Problem to solve –
Return, from the lines below, each one that includes the word "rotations".

[Source records]
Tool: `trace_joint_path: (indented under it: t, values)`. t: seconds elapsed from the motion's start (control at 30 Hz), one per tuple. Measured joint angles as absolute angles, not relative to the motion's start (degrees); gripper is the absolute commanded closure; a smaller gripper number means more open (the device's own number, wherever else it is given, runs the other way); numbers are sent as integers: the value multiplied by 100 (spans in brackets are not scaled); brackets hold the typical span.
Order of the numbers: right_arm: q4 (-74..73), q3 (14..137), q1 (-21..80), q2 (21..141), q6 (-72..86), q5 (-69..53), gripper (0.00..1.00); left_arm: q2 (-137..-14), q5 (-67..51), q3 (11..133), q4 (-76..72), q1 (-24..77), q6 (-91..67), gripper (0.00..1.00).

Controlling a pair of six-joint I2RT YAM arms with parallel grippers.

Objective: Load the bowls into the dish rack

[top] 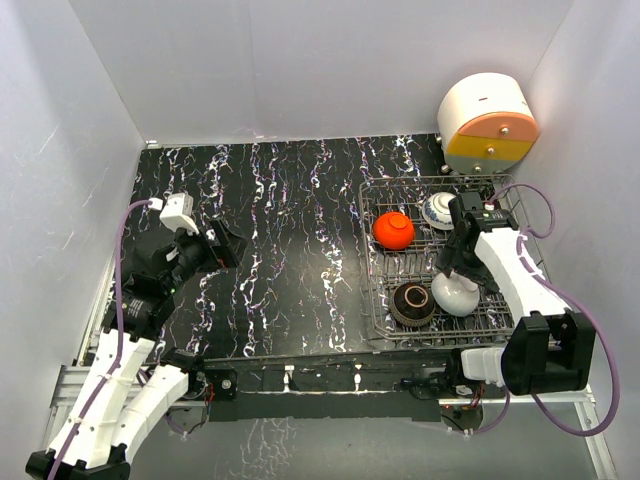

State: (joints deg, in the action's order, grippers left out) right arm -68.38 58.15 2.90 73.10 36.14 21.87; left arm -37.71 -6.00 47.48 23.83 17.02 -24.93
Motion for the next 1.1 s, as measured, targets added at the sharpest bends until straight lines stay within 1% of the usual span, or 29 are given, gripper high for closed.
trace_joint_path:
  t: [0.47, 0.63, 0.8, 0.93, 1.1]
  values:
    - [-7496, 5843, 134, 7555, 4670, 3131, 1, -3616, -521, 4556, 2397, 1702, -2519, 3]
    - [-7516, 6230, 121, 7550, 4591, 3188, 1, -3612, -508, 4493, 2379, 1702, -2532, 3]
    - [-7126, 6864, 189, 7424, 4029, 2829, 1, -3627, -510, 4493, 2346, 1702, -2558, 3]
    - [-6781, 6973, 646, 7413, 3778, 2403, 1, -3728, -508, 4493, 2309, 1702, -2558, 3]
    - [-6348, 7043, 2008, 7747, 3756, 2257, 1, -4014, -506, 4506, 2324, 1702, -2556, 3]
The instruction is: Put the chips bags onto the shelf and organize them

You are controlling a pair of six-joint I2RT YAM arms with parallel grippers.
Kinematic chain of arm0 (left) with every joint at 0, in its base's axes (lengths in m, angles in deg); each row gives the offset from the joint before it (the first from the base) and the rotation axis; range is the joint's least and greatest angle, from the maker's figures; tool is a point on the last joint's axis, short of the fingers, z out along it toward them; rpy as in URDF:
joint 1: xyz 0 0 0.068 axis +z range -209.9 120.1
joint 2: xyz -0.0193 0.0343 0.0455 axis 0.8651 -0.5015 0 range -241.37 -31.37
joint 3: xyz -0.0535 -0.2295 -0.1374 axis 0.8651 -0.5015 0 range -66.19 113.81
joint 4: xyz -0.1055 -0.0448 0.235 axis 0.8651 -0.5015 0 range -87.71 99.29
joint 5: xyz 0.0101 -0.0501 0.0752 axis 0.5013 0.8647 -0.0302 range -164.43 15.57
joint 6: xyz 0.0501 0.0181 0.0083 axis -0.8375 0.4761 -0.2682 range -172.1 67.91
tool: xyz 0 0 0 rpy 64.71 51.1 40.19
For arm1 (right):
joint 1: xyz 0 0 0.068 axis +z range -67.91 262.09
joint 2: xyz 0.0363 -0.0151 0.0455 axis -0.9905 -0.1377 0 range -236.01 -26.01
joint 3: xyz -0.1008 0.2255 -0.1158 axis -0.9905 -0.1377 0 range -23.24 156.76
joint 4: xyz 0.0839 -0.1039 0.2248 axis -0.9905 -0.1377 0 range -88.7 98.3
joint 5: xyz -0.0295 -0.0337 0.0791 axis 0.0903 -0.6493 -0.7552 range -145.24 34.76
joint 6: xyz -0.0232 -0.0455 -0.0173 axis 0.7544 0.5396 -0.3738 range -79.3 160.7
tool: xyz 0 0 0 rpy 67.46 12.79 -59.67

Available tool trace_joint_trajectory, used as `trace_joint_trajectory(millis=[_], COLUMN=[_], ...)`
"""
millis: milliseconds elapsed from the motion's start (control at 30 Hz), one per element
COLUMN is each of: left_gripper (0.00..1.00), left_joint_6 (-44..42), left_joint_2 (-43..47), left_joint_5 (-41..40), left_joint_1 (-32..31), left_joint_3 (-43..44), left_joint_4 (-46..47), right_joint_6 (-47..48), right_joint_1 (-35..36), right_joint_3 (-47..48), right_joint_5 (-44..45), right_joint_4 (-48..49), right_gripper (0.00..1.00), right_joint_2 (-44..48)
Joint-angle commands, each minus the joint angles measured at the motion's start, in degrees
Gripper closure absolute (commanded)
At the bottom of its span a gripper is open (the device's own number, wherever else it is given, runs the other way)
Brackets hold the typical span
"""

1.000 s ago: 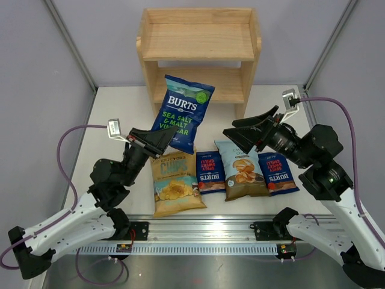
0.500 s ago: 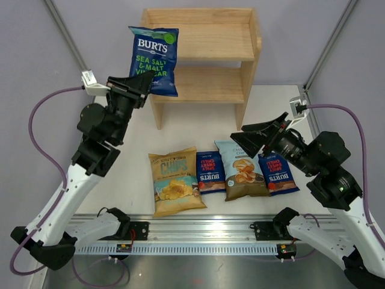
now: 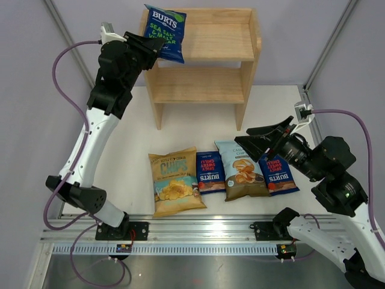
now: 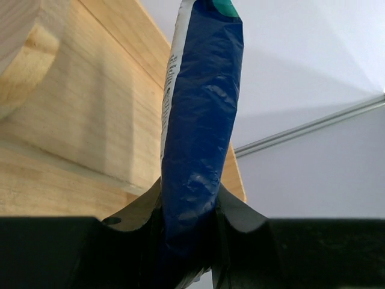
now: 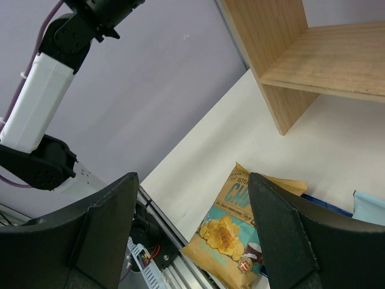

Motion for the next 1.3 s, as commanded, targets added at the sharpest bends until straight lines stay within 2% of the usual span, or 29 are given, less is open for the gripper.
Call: trace_joint_trajectory(millis=[0,100,400,567,800,1000,1267], left_gripper=[0.99,1.0,0.99,0.86,0.78,0.59,0.42], left_joint_6=[1.1,1.9,5.1,7.0,7.1,4.6,-2.2], left_joint_2=[-4.9,-9.2,-15.2,-16.5,-21.3,-21.6,-18.8], left_joint_5=[3.1,3.1,1.8,0.4,3.1,3.8,-1.0], left_joint_1=[1.0,1.6,3.1,4.0,4.8,4.3,3.2], left_joint_3=[7.7,12.9,20.9,21.9,27.9,28.0,28.1], left_joint_4=[-3.9,-7.0,-14.6,-15.5,-16.5,-16.9,-22.4], right_joint_6=[1.6,1.9,1.8,1.5,1.3,1.4,1.0], right_joint_1=[0.2,0.2,0.2,0.2,0.2,0.1,0.2], right_joint_3=[1.6,1.6,0.9,0.9,-0.1,-0.4,-0.6], right_joint_5=[1.8,2.3,2.6,2.4,2.4,2.5,2.6], right_joint_4=[0.0,-0.7,-1.0,-0.9,-0.6,-0.6,-0.7], right_gripper=[0.18,0.18,0.18,0.18,0.18,0.18,0.18], right_joint_2=[0.9,1.4,2.5,2.4,3.1,3.3,4.1])
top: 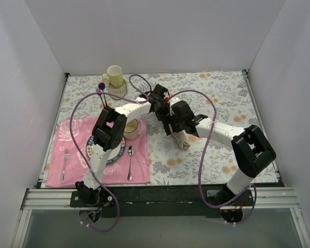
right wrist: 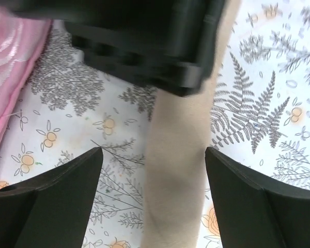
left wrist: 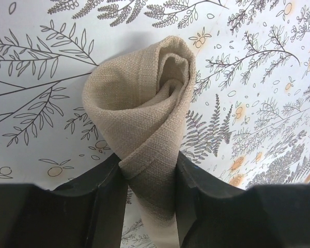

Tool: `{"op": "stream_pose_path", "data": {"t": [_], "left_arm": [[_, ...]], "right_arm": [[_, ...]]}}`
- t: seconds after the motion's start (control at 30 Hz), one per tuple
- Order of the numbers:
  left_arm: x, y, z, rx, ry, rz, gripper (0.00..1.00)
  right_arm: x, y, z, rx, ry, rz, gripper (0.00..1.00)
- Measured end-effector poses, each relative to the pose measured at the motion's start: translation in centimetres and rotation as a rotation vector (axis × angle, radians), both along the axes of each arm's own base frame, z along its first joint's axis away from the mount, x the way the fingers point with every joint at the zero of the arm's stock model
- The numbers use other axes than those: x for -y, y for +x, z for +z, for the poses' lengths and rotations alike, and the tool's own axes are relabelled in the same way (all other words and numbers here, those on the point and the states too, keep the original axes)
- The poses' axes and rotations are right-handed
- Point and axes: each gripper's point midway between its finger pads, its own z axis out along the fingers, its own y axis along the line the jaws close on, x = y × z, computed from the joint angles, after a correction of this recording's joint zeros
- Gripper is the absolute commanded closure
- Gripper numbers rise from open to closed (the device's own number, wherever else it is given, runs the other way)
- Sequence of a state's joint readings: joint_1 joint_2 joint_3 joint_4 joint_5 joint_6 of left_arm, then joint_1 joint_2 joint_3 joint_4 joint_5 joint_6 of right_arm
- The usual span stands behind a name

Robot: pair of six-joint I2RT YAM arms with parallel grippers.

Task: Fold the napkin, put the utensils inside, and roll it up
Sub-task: Roll the napkin with the utensil

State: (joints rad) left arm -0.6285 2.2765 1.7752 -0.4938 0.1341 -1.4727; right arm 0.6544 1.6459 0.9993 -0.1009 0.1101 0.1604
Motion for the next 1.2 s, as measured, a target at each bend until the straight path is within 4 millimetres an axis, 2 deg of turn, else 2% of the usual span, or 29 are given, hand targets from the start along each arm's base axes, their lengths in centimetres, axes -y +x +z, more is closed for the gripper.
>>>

Solution to the exercise –
- The numbers use other axes than those: x for -y, y for +x, z for +z, for the poses' lengths and rotations alike, and the tool's own axes are relabelled in the same way (all other words and numbers here, those on the point and the states too, keep the original axes)
- The poses' axes and rotations are right-handed

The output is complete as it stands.